(Data records)
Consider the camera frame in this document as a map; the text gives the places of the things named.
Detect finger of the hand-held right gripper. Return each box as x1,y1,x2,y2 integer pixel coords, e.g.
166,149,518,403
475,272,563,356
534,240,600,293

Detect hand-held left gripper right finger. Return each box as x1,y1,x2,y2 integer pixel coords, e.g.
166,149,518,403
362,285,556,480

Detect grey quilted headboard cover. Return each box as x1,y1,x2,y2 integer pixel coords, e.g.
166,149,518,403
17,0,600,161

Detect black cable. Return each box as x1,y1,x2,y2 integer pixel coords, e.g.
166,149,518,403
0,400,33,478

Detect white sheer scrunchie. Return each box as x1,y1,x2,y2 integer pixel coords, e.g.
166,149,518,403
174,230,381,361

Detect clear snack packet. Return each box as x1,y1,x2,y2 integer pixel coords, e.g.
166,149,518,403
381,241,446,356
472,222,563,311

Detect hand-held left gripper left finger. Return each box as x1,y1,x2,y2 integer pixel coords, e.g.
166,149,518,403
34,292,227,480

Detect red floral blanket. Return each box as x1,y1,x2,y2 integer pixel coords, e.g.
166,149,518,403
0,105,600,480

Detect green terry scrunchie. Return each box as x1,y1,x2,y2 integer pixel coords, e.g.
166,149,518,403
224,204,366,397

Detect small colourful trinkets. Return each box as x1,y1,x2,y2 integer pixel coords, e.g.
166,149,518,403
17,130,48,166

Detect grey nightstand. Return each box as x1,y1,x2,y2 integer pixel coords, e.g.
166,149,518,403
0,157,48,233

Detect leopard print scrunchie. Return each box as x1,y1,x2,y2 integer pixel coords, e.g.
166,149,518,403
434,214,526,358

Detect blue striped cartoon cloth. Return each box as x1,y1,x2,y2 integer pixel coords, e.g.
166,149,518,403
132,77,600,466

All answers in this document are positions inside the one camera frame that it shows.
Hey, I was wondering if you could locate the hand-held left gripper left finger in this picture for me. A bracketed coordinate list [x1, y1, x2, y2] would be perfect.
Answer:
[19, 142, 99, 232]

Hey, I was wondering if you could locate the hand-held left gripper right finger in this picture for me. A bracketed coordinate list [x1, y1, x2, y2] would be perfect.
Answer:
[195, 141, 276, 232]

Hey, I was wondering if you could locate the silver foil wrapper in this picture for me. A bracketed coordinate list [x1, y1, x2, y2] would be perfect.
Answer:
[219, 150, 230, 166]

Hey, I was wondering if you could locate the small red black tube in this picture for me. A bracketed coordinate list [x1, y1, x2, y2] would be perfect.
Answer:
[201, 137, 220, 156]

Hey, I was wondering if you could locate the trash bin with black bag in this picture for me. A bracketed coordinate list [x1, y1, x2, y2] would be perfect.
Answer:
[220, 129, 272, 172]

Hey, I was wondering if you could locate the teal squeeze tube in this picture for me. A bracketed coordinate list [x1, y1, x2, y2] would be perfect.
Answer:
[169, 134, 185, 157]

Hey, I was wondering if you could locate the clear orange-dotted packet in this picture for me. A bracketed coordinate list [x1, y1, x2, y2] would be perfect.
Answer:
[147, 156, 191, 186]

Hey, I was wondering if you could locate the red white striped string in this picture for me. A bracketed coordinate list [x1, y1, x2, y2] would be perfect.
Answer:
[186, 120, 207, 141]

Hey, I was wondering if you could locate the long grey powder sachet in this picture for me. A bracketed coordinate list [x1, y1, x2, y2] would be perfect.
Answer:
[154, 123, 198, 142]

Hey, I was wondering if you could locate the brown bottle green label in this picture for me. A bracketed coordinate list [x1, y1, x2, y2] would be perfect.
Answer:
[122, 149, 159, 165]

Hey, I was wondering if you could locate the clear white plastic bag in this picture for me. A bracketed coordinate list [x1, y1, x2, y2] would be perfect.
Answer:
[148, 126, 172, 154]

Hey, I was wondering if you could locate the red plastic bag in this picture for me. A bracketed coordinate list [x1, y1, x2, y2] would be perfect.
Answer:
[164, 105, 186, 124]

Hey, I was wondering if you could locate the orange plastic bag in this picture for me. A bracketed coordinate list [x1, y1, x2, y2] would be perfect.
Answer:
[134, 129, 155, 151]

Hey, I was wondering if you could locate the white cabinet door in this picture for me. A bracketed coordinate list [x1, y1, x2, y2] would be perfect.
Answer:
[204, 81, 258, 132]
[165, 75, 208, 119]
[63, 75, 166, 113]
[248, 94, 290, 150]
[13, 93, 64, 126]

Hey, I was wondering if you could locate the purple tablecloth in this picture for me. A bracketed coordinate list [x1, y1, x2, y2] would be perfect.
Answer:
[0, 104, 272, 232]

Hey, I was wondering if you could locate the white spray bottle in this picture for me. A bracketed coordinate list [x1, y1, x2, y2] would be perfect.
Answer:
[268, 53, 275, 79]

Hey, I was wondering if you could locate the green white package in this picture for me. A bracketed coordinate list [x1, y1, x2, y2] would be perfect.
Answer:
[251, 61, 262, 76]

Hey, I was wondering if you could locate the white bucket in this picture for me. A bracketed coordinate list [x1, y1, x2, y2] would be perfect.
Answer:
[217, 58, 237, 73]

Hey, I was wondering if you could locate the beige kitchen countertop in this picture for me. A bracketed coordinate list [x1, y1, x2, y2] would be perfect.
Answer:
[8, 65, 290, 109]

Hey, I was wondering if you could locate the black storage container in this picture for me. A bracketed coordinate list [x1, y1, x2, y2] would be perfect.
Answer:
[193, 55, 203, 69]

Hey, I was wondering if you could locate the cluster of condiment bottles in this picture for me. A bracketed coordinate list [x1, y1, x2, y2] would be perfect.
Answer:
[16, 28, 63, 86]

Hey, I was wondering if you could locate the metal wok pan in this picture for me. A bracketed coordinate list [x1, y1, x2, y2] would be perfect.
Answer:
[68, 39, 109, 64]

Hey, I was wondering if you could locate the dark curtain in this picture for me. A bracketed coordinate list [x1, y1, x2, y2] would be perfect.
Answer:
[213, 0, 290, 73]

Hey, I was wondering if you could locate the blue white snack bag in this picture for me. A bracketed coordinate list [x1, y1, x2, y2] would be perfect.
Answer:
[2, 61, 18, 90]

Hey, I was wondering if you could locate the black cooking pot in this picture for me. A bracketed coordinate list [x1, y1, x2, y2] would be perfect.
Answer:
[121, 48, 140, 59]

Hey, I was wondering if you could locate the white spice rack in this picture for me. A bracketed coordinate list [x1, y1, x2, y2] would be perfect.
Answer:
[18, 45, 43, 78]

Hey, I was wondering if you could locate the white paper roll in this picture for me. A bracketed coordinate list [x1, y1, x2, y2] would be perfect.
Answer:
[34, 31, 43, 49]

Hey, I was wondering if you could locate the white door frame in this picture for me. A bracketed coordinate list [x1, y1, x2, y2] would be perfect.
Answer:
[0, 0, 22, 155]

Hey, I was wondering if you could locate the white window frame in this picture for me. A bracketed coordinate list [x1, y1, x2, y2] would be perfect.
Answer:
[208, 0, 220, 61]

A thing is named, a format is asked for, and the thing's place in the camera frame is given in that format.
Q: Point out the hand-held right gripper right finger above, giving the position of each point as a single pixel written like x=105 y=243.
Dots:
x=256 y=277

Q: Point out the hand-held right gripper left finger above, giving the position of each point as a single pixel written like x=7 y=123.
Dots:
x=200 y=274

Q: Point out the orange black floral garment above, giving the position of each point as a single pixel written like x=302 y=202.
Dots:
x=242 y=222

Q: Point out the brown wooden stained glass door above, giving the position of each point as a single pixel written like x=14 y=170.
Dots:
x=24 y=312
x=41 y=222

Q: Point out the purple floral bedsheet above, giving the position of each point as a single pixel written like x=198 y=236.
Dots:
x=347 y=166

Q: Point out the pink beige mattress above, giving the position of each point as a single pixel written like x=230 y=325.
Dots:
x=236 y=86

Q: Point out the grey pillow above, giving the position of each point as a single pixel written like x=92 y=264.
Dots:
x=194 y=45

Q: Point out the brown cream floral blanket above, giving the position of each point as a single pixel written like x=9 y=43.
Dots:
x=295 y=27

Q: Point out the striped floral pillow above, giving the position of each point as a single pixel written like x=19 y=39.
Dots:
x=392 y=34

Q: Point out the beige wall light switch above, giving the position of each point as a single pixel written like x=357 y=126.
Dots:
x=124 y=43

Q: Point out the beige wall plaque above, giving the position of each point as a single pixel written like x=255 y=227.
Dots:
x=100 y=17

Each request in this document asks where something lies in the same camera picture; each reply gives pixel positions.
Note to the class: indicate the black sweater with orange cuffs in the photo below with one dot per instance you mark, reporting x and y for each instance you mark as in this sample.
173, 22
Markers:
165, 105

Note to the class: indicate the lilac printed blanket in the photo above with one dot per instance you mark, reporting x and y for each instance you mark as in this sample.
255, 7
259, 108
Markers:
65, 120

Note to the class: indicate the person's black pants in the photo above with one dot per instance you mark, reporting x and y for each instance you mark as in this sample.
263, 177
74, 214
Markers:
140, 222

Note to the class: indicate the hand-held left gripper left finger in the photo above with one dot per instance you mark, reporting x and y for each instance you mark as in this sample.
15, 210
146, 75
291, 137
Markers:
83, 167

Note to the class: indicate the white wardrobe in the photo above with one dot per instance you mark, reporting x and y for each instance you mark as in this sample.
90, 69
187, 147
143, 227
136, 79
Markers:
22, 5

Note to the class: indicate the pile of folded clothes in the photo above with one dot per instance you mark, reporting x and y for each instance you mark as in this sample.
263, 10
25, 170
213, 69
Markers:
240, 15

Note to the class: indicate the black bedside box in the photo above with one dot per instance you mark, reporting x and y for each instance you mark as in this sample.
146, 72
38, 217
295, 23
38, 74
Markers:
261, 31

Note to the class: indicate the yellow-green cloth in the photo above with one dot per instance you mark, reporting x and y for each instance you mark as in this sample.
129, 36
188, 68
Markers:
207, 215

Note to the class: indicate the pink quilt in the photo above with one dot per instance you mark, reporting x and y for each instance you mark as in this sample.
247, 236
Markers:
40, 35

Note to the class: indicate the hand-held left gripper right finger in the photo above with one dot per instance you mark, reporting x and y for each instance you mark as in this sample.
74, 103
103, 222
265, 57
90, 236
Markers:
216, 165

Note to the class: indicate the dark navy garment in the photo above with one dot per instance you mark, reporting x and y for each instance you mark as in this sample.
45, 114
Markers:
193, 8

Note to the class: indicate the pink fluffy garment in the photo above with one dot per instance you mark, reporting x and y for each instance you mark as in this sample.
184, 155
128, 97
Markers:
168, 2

**Exercise description**
Wherever the string "written" appears in the entries, copy that line.

**Result of this task**
Q: Point out the hand-held right gripper right finger above, giving the position of each point as a single pixel written like x=105 y=243.
Q: Point out the hand-held right gripper left finger above, giving the position of each point as a single pixel written like x=7 y=123.
Q: Point out the orange black floral garment above, giving the position of each point as a single pixel written like x=302 y=202.
Q: Point out the brown wooden stained glass door above, giving the position of each point as a single pixel written like x=14 y=170.
Q: Point out the purple floral bedsheet above, giving the position of each point as a single pixel written like x=198 y=236.
Q: Point out the pink beige mattress above, giving the position of each point as a single pixel written like x=230 y=325.
Q: Point out the grey pillow above, giving the position of each point as a single pixel written like x=92 y=264.
Q: Point out the brown cream floral blanket above, giving the position of each point as a single pixel written like x=9 y=43.
Q: Point out the striped floral pillow above, giving the position of each point as a single pixel written like x=19 y=39.
Q: Point out the beige wall light switch above, giving the position of each point as a single pixel written like x=357 y=126.
Q: Point out the beige wall plaque above, giving the position of each point as a single pixel written like x=255 y=227.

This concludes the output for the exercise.